▸ GOAL OF THE EXERCISE
Retype, exactly and completely, the listing that comes next, skipping its images.

▸ DATA BLOCK
· · ·
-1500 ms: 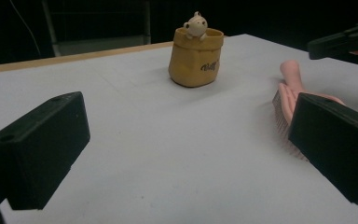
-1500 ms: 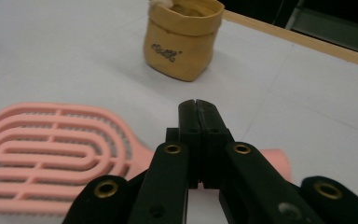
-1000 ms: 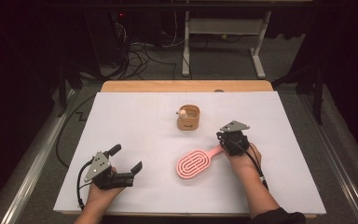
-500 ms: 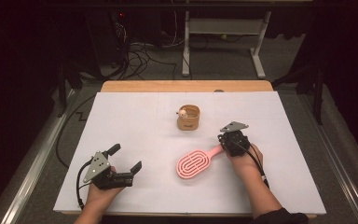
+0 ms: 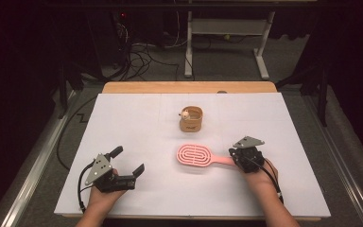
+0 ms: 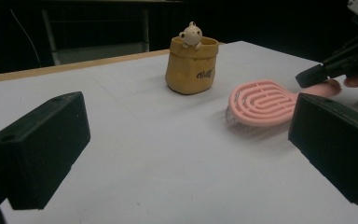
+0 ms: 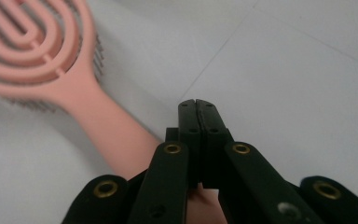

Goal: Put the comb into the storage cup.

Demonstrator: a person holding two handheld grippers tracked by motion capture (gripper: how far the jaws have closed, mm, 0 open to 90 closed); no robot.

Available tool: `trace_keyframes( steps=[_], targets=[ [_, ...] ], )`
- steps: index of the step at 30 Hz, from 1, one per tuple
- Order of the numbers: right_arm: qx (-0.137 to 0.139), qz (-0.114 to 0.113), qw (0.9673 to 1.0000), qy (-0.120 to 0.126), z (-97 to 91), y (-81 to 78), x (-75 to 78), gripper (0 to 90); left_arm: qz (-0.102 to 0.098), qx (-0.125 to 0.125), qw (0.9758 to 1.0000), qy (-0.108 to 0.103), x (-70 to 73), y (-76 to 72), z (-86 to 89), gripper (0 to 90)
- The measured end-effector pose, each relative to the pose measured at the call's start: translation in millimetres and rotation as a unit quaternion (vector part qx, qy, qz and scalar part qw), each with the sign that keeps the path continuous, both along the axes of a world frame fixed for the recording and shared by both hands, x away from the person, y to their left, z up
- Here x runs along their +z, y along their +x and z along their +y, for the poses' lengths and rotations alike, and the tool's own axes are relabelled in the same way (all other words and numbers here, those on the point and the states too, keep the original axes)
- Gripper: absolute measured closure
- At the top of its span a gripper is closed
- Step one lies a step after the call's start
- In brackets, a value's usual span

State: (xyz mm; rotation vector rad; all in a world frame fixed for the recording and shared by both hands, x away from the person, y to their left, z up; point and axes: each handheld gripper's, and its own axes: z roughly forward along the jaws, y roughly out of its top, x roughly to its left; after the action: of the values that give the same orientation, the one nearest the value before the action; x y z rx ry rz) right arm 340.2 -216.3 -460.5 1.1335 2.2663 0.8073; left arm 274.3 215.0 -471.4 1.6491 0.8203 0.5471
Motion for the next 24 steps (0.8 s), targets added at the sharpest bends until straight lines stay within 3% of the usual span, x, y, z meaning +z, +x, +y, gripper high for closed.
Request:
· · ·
▸ YOUR RESPONSE
-1500 ms: 
-1500 ms: 
-1000 ms: 
-500 ms: 
+0 ms: 
+0 ms: 
+0 ms: 

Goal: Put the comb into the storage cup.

Demonstrator: a person holding two handheld grippers tracked by motion capture (gripper: how far the jaws have closed, mm, 0 open to 90 closed); no robot.

Available tool: `trace_keyframes( steps=[_], targets=[ [_, ...] ], )`
- steps: index of the step at 30 Hz, from 1, one per tuple
- Order of the numbers: right_arm: qx (-0.137 to 0.139), qz (-0.114 to 0.113), qw (0.9673 to 1.0000), qy (-0.120 to 0.126), z (-97 to 91), y (-81 to 78), x (-75 to 78), gripper (0 to 90); left_arm: qz (-0.102 to 0.098), qx (-0.125 to 0.125), qw (0.9758 to 1.0000), qy (-0.108 to 0.103), x (-70 to 73), y (-76 to 72), z (-86 to 89), gripper (0 to 90)
- The measured end-effector pose, each relative to the pose measured at the call's start: translation in millimetres and rotation as a unit quaternion (vector part qx, qy, qz and scalar part qw), each with the sign that keeps the path continuous, both along the axes of a world frame fixed for the recording and shared by both hands, x away from the person, y to their left, z up
- Here x runs along their +z, y along their +x and z along their +y, for the poses' lengths and rotations alike, and the tool's own axes are relabelled in the same way (all other words and numbers here, those on the point and the states too, keep the original axes)
- Gripper: absolute measured closure
- At the top of its span a gripper is closed
- Step one lies a step after the call's start
- In brackets, a value's usual span

State: (xyz mm; rotation vector rad; all in a world frame fixed for the recording and shared by both hands, x away from the person, y to their left, z up; point and axes: each handheld gripper's, and its own axes: z roughly forward along the jaws, y roughly out of its top, x roughly to its left; after the action: of the values that give the same orientation, the one nearest the value before the action; x y z rx ry rz) right arm 340.2 -216.3 -460.5 1.1335 2.2663 0.8073; left arm 274.3 215.0 -471.4 1.6491 0.8203 0.5471
Motion for the next 24 steps (0.8 s), targets added at the sharpest bends until straight lines stay within 3% of the usual span, x, y, z meaning +z, +x, +y, gripper high for closed.
Request:

The answer to this exercise is complete.